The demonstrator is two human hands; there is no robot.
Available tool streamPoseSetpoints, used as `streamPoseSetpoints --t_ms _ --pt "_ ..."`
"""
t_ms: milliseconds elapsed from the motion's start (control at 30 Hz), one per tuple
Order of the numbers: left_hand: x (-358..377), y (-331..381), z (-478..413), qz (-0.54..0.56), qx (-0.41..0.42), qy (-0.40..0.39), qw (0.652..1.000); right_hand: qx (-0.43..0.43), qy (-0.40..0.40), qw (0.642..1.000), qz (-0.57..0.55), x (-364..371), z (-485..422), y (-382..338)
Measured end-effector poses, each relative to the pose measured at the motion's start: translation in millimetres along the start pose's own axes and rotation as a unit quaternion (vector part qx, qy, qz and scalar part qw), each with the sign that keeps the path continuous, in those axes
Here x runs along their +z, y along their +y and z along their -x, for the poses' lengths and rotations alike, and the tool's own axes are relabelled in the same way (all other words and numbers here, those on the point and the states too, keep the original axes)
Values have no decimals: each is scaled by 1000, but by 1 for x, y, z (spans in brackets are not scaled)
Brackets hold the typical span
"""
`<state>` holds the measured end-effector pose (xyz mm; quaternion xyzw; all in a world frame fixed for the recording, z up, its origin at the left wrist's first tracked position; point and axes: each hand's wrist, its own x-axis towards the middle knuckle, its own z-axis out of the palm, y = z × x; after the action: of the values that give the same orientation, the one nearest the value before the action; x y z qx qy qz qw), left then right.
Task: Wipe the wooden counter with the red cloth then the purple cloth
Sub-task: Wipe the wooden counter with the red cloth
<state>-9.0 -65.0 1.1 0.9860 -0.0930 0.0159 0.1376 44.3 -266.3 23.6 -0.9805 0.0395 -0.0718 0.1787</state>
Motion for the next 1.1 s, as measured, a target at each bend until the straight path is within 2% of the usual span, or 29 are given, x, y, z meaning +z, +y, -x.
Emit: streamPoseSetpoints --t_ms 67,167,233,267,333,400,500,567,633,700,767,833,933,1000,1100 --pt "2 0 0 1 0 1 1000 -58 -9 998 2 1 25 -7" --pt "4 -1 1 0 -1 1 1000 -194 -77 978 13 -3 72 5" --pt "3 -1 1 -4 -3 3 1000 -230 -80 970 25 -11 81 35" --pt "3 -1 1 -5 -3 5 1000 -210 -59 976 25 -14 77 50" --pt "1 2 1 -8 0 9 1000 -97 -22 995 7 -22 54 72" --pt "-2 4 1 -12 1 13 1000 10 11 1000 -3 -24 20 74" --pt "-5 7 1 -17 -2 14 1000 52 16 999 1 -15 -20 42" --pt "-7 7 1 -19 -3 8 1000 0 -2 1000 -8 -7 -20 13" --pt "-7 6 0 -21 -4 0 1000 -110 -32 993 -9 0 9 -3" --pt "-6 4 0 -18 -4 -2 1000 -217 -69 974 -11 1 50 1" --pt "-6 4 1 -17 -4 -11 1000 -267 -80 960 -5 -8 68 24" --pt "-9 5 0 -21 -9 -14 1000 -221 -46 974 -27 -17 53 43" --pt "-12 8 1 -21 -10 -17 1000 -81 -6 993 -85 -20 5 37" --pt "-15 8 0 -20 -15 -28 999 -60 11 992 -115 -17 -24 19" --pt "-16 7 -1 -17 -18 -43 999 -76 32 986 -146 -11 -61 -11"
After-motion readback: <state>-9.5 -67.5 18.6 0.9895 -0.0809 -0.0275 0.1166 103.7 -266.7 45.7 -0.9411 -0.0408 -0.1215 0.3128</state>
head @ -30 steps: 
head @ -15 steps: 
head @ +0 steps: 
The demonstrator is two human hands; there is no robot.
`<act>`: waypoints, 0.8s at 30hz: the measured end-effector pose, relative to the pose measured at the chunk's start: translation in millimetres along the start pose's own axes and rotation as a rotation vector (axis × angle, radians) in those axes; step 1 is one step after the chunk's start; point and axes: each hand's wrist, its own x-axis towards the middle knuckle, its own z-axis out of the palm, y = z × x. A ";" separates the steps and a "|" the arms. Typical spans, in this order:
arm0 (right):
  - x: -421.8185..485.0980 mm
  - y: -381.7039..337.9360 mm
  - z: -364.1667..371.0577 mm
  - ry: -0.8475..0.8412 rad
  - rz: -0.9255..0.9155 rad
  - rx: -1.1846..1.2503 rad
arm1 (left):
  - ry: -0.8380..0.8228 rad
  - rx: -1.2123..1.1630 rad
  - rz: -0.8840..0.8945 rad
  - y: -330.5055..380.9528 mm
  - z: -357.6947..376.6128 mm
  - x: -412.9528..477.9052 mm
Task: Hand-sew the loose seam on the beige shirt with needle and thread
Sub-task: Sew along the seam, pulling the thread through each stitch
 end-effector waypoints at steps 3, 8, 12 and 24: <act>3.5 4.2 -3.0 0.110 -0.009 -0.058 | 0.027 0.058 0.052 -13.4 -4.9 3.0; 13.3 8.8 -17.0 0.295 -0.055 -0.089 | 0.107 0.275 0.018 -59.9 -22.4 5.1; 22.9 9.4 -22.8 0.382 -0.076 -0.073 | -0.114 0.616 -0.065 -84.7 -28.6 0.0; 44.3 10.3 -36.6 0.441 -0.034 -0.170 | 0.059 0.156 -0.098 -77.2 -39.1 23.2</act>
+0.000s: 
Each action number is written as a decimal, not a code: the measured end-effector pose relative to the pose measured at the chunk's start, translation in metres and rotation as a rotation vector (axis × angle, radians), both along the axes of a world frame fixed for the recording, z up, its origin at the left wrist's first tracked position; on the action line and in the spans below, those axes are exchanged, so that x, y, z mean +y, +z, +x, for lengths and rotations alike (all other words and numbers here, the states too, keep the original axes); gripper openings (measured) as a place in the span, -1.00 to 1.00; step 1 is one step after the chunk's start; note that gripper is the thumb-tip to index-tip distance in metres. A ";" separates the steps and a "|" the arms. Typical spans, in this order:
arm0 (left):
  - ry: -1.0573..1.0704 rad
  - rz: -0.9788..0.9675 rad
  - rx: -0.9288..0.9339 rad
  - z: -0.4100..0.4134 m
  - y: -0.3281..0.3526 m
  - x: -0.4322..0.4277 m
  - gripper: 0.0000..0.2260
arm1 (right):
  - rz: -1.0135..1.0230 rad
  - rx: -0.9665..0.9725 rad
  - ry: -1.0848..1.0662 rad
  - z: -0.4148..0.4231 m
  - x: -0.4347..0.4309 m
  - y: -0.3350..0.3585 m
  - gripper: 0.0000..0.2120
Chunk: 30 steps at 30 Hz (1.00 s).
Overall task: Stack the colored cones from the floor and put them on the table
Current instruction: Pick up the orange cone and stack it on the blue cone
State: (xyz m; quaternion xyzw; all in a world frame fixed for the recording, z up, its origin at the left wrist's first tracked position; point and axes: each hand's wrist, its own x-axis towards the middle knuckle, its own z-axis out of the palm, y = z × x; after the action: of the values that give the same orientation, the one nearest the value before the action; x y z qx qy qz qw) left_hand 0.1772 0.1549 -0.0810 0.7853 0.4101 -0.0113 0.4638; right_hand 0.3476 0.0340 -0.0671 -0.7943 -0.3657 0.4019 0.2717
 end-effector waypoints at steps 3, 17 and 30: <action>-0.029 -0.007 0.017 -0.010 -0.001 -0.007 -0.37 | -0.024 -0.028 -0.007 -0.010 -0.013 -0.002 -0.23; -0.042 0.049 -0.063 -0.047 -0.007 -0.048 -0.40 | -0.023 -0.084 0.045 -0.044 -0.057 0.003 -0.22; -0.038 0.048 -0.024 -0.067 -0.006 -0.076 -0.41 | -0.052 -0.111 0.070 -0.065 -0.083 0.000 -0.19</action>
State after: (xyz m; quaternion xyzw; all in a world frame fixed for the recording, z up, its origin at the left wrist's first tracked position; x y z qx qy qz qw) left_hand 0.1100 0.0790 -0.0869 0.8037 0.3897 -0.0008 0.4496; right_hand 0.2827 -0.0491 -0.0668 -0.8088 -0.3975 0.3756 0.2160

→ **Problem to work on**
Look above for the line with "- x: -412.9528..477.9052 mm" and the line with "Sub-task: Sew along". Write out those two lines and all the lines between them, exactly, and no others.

→ **Written solution**
  - x: -412.9528..477.9052 mm
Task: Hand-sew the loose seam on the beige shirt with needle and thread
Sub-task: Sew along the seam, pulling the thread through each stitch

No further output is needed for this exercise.